# WHAT TO PRODUCE:
Could you filter the material and copy every line where the word "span" occurs?

# INFORMATION SUPPLIED:
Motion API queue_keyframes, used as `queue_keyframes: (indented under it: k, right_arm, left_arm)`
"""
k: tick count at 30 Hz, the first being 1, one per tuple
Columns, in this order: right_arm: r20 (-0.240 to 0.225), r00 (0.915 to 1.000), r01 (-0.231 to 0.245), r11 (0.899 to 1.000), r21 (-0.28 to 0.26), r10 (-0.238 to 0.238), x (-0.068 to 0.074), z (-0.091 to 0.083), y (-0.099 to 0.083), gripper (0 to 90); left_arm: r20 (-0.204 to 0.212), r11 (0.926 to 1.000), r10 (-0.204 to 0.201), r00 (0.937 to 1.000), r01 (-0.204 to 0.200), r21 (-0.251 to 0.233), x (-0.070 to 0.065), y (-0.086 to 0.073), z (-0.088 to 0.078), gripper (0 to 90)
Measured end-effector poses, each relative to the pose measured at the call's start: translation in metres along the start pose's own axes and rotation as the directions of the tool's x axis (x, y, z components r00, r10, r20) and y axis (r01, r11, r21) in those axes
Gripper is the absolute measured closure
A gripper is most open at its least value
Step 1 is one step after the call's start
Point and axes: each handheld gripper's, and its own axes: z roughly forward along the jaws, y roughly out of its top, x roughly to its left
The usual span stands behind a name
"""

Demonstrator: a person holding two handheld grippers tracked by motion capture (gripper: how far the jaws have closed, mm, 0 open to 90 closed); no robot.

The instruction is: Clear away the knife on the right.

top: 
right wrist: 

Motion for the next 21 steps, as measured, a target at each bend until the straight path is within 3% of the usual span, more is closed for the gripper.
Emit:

# RESPONSE:
The usual span stands behind a name
Motion for the next 21 steps, as measured, a target at each bend until the straight path is within 3% of the usual span, more is closed for the gripper.

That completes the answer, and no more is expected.